How to polish with long reads and short reads in Single-End mode

gitcruz commented 4 years ago

Hi,

I have tried polishing an assembly with short-reads (HiC reads with -unpaired option in cfg) and long-reads (nextdenovo error corrected reads). But is taking longer than expected (before 5 iterations with PacBio corrected reads took 1 day) . So, I am worried that is not working well but i don't see any error in the pid.log. Below I show you a tail -f

[INFO] 2020-10-08 19:18:29,252 total jobs: 1 [INFO] 2020-10-08 19:18:29,254 Throw jobID:[25602] jobCmd: s03.3_p02.6_NextPolish_v1.1.0_long_and_short_reads/out-Lynruf5-3long-2short/00.lgs_polish/02.map.ref.sh.work/map_genome0/Lynruf5-3long-2short.sh] in the local_cycle. [INFO] 2020-10-08 22:06:26,494 align_genome done [INFO] 2020-10-08 22:06:26,500 analysis tasks done [INFO] 2020-10-08 22:06:26,505 total jobs: 1 [INFO] 2020-10-08 22:06:26,507 Throw jobID:[4844] jobCmd:[s03.3_p02.6_NextPolish_v1.1.0_long_and_short_reads/out-Lynruf5-3long-2short/00.lgs_polish/03.merge.bam.sh.work/merge_bam0/Lynruf5-3long-2short.sh] in the local_cycle. [INFO] 2020-10-08 22:18:06,920 merge_bam done [INFO] 2020-10-08 22:18:06,926 analysis tasks done [INFO] 2020-10-08 22:18:06,930 total jobs: 1 [INFO] 2020-10-08 22:18:06,931 Throw jobID:[5628] jobCmd:[s03.3_p02.6_NextPolish_v1.1.0_long_and_short_reads/out-Lynruf5-3long-2short/00.lgs_polish/04.polish.ref.sh.work/polish_genome0/Lynruf5-3long-2short.sh] in the local_cycle.
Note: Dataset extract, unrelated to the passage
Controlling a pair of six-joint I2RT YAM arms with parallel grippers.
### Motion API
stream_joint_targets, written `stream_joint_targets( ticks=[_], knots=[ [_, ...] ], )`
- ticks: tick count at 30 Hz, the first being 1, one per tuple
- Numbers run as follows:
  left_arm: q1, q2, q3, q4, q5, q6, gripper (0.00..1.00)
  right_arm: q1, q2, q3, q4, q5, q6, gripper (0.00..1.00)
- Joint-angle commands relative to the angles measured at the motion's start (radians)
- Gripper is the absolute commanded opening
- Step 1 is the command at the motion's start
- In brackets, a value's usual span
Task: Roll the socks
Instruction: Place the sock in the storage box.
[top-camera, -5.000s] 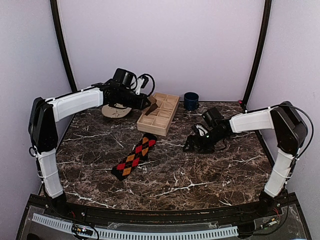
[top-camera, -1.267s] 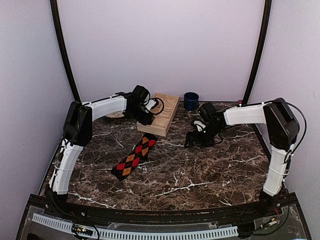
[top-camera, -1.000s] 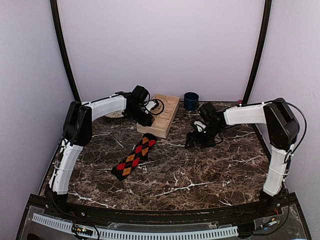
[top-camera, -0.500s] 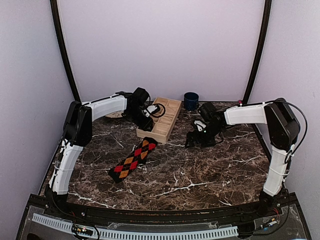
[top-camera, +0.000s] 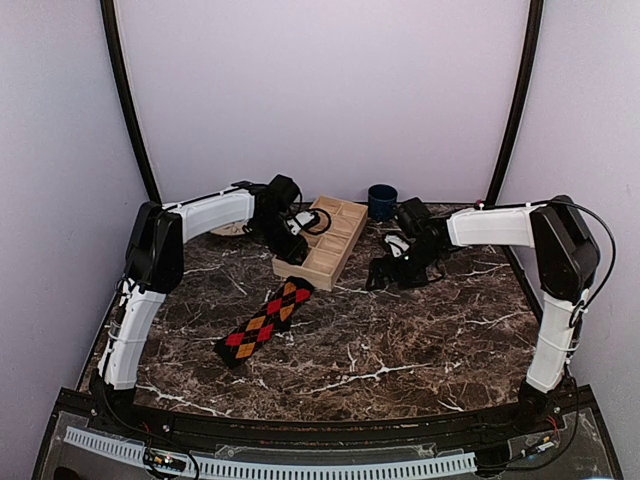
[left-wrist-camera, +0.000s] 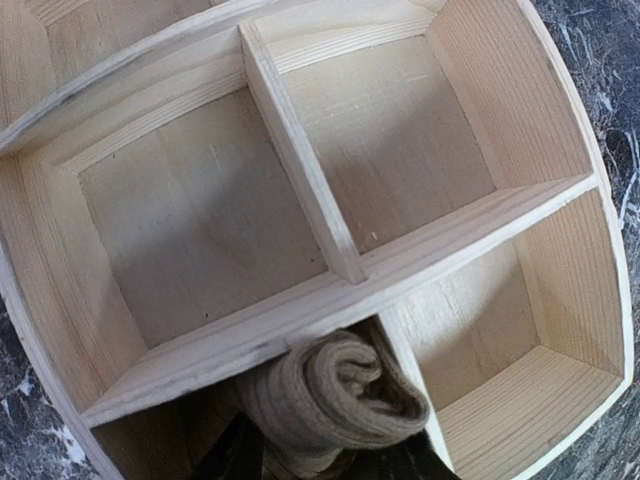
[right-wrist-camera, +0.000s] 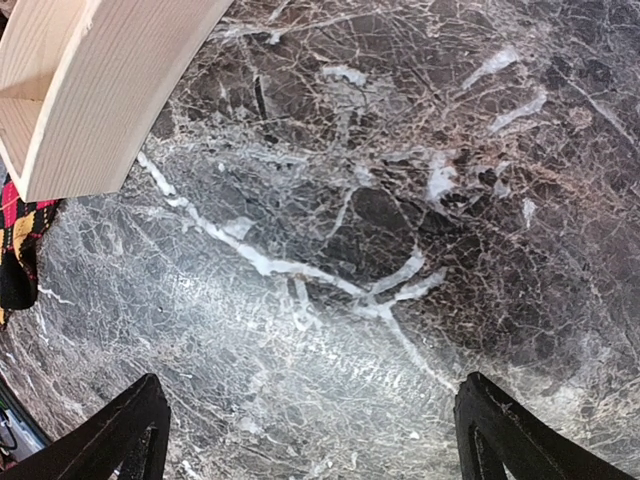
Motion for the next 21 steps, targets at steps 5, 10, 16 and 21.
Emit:
stream_joint_targets(
  ticks=[5, 10, 16, 21],
  knots=[
    [0.01, -0.073, 0.027, -0.099, 0.071, -0.049, 0.43, 0.015, 0.01, 0.047, -0.016, 0.015, 0.009, 0.97],
    [0.017, -0.09, 0.049, -0.096, 0.094, -0.064, 0.44, 0.017, 0.02, 0.06, -0.018, 0.014, 0.01, 0.97],
    [0.022, -0.098, 0.079, -0.109, 0.116, -0.074, 0.44, 0.022, 0.028, 0.077, -0.022, 0.014, 0.011, 0.97],
    [0.029, -0.12, 0.084, -0.099, 0.112, -0.085, 0.45, 0.026, 0.035, 0.09, -0.024, 0.014, 0.011, 0.97]
  ],
)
I am afraid I might be passing some of the instructions wrong. Perhaps the iterations are not "12" for single-end mode:

[General] job_type = local job_prefix = asm5-3long-2short task = 555121212 rewrite = yes rerun = 2 parallel_jobs = 1 multithread_jobs = 24 genome = ./input_assembly/LynRuf5.fa genome_size = auto workdir = ./out-asm5-3long-2short polish_options = -p {multithread_jobs}

[sgs_option] sgs_fofn = ./sample4-illumina_hic.fofn sgs_options = -unpaired -max_depth 30

[lgs_option] lgs_fofn = ./sample4-corrected_pacbio.fofn lgs_options = -min_read_len 10k -max_read_len 135k -max_depth 40 lgs_minimap2_options = -x map-pb -t 6

The reads fofn look like this: :::::::::::::: ../s03.3_p02.6_NextPolish_v1.1.0_long_and_short_reads/lru4-corrected_pacbio.fofn :::::::::::::: reads/corrected_pacbio/cns0.fasta reads/corrected_pacbio/cns1.fasta reads/corrected_pacbio/cns2.fasta reads/corrected_pacbio/cns3.fasta reads/corrected_pacbio/cns4.fasta reads/corrected_pacbio/cns5.fasta reads/corrected_pacbio/cns6.fasta :::::::::::::: ../s03.3_p02.6_NextPolish_v1.1.0_long_and_short_reads/lru4-illumina_hic.fofn :::::::::::::: reads/illumina_raw_hic/Lru-4_hic_R1.fastq.gz reads/illumina_raw_hic/Lru-4_hic_R2.fastq.gz

NOTE I removed sensitive info about the genome from the absolute paths. I want to use the HiC reads in single-end mode because they could come from distant locations in the genome.

Please let me know if I am doing anything wrong.

Thanks, F

moold commented 4 years ago

Hi, in generally, I do not recommend polishing using error-corrected reads, just use raw reads. The error-corrected reads may contain some bias errors (induced by error correction step). BTW, ~30-40x reads are not enough if you want to get a high accuracy assembly. I also dot not recommend polishing using single end reads, because of random mapping in high repeat regions for single end reads.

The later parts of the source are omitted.